===== Records for processing =====
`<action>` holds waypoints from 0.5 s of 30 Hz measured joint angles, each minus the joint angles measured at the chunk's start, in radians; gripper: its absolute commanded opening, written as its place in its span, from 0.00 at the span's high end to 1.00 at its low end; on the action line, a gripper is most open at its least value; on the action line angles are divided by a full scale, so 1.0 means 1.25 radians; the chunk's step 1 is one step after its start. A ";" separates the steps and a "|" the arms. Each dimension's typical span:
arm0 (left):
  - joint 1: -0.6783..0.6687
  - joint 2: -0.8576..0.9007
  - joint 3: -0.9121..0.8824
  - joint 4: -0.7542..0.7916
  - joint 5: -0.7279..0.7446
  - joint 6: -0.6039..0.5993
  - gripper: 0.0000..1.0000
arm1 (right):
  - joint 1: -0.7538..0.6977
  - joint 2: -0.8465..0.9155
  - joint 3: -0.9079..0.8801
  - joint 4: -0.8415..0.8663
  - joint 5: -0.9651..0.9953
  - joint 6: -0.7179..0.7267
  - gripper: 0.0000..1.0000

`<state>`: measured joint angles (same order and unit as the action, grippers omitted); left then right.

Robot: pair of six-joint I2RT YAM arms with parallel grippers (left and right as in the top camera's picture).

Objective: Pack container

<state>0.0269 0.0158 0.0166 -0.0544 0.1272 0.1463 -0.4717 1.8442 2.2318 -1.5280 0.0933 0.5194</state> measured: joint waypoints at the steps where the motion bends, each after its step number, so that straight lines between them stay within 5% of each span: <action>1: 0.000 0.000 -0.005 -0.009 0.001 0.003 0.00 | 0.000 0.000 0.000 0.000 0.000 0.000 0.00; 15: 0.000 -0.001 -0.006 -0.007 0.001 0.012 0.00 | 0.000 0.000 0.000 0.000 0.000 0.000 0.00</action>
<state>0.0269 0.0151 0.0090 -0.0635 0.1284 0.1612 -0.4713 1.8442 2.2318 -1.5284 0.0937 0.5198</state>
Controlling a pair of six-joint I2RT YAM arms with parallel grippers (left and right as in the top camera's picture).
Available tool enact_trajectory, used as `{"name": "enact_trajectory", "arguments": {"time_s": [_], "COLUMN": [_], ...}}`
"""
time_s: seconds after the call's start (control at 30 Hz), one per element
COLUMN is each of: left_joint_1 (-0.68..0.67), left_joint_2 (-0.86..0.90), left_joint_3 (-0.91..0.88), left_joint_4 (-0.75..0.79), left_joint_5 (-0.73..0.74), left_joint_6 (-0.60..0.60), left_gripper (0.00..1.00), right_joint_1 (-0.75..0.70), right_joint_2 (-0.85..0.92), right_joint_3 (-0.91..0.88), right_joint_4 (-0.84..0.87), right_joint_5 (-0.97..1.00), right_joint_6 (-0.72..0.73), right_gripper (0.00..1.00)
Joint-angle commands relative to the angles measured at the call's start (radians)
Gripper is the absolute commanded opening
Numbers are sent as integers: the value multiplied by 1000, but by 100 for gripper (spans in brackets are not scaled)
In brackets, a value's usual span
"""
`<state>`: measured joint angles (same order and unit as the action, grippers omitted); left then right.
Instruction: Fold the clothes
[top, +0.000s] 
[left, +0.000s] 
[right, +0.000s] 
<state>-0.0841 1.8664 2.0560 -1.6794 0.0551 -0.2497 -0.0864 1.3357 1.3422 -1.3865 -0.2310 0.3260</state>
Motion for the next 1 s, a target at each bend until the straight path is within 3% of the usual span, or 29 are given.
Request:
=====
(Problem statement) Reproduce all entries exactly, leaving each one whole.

(Result of the exercise)
`<action>` holds waypoints from 0.5 s of 30 Hz measured joint angles, each minus the joint angles measured at the chunk's start, in radians; gripper: its absolute commanded opening, written as its place in its span, from 0.00 at the span's high end to 1.00 at its low end; on the action line, a gripper is most open at its least value; on the action line angles are divided by a full scale, so 1.0 means 1.25 radians; the chunk's step 1 is one step after its start. A ";" separates the steps and a "|" the arms. Each dimension's typical span:
arm0 (left):
  - joint 1: -0.6783..0.6687
  - joint 2: -0.8576..0.9007
  - joint 3: -0.9121..0.8824
  - joint 4: -0.7542..0.7916
  - joint 5: -0.7279..0.7446
  - joint 6: -0.6039..0.5993
  - gripper: 0.0000..1.0000
arm1 (right):
  - joint 1: -0.7538..0.6977
  - joint 2: -0.8465..0.9155
  - joint 3: -0.9079..0.8801
  - joint 4: -0.8415..0.8663
  - joint 5: -0.9651..0.9953
  - joint 6: -0.7179..0.7267
  - gripper: 0.0000..1.0000

`<state>`: measured joint angles (same order and unit as the action, grippers omitted); left then right.

Robot: pair of six-joint I2RT YAM arms with parallel grippers (left and right as in the top camera's picture).

Objective: Pack container

<state>0.0269 0.0158 0.0166 -0.0544 0.1272 0.1463 -0.4717 1.8442 2.2318 -1.5280 0.0933 0.5194</state> measured: joint waypoints at the steps where the motion bends, each after its step number, so that straight lines between them stay within 5% of each span: <action>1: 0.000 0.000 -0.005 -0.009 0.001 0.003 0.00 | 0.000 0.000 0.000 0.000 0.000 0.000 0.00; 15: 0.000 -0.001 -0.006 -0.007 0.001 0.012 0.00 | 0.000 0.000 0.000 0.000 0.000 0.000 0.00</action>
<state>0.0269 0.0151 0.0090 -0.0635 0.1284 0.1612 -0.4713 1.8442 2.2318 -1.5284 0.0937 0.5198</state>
Controlling a pair of six-joint I2RT YAM arms with parallel grippers (left and right as in the top camera's picture).
Available tool enact_trajectory, used as `{"name": "enact_trajectory", "arguments": {"time_s": [_], "COLUMN": [_], ...}}`
"""
time_s: seconds after the call's start (control at 30 Hz), one per element
COLUMN is each of: left_joint_1 (-0.68..0.67), left_joint_2 (-0.86..0.90), left_joint_3 (-0.91..0.88), left_joint_4 (-0.75..0.79), left_joint_5 (-0.73..0.74), left_joint_6 (-0.60..0.60), left_gripper (0.00..1.00), right_joint_1 (-0.75..0.70), right_joint_2 (-0.85..0.92), right_joint_3 (-0.91..0.88), right_joint_4 (-0.84..0.87), right_joint_5 (-0.97..1.00), right_joint_6 (-0.72..0.73), right_gripper (0.00..1.00)
Joint-angle commands relative to the angles measured at the call's start (radians)
Gripper is the absolute commanded opening
Numbers are sent as integers: the value multiplied by 1000, but by 100 for gripper (spans in brackets are not scaled)
In brackets, a value's usual span
"""
`<state>`: measured joint angles (same order and unit as the action, grippers omitted); left then right.
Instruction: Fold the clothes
[top, +0.000s] 
[left, +0.000s] 
[right, +0.000s] 
<state>-0.0841 1.8664 2.0560 -1.6794 0.0551 -0.2497 -0.0864 1.3357 1.3422 -1.3865 -0.2310 0.3260</state>
Motion for the next 1 s, a target at each bend until the straight path is within 3% of the usual span, or 29 are given.
Request:

The required output is complete.